I bought returned 5 gallon (water) glass carboys from a local grocery store.. They let me pay the deposit, rather than buy water also... worked out great... 5 gallon glass carboys for 15.00... 

side note found two on Craigs list fo 10 bucks each... now if i can stop starting new batches... i might have enough..


----------



## Rocky (Sep 8, 2011)

Nice score, Bob. I did not know that there were still the glass water bottles around. I only see plastic around here. I have a couple of the water bottle carboys and the opening is slightly smaller than the carboy sold for wine. The only issue that I have with them is that my stirrer (drill mounted SS) does not fit through the hole so I have to do some juggling when degassing. They are great for bulk aging, though. I wish I could find about 5 more.


----------



## ffemt128 (Sep 8, 2011)

Bobp said:


> I bought returned 5 gallon (water) glass carboys from a local grocery store.. They let me pay the deposit, rather than buy water also... worked out great... 5 gallon glass carboys for 15.00...
> 
> side note found two on Craigs list fo 10 bucks each... now if i can stop starting new batches... i might have enough..



If I could find glass water bottles I would gladly pay for the water to get the carboy for $15.00. That's a deal.


----------



## Redtrk (Sep 8, 2011)

ffemt128 said:


> If I could find glass water bottles I would gladly pay for the water to get the carboy for $15.00. That's a deal.



Me too and it's not like we wouldn't use the water.


----------



## Wade E (Sep 8, 2011)

Great find there!!!!


----------



## Charlietuna (Sep 8, 2011)

When i find them at yard sales I offer $15. $20 max if they r clean. But, I'm sure all areas r different. 
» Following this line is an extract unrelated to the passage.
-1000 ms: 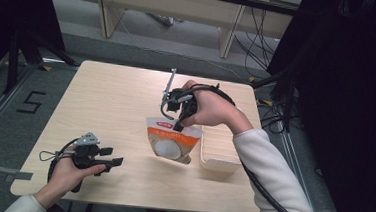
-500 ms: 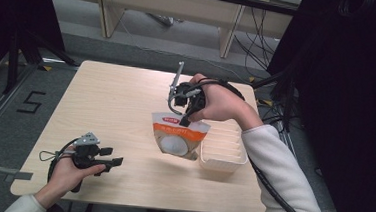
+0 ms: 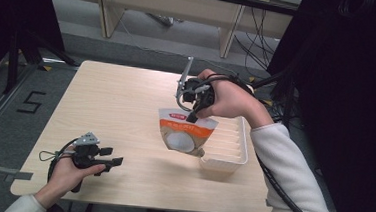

I had a neighbor bring a 5 here the other day because he knew I was looking for em & said it was on loan. He then said he saw no reason he'd ever need it back. Lol. 

Brian.


----------



## Bobp (Sep 9, 2011)

*Carboy find*

It was actually the water bottler's secretary that tipped me off... i called all the "spring/distilled' bottled water companies in the phone book, and found that one of them still used glass, at the request of a few customers..she said i could purchase used ones for 30.00 or talk to the stores....She actually named them off to me... it was the grocery stores in the ritzy neiborhoods, that still insist on glass. I went to one and the manager let me pay just the deposit of 15.00 each, since i did not need the water...i took empty returns... 


I suppose there must still be some people around that refuse to drink from plastic??? I know at my house we only use glass, glasses, even with the kids... I suppose my OCD just won't allow me to beleive the plastic is clean...


----------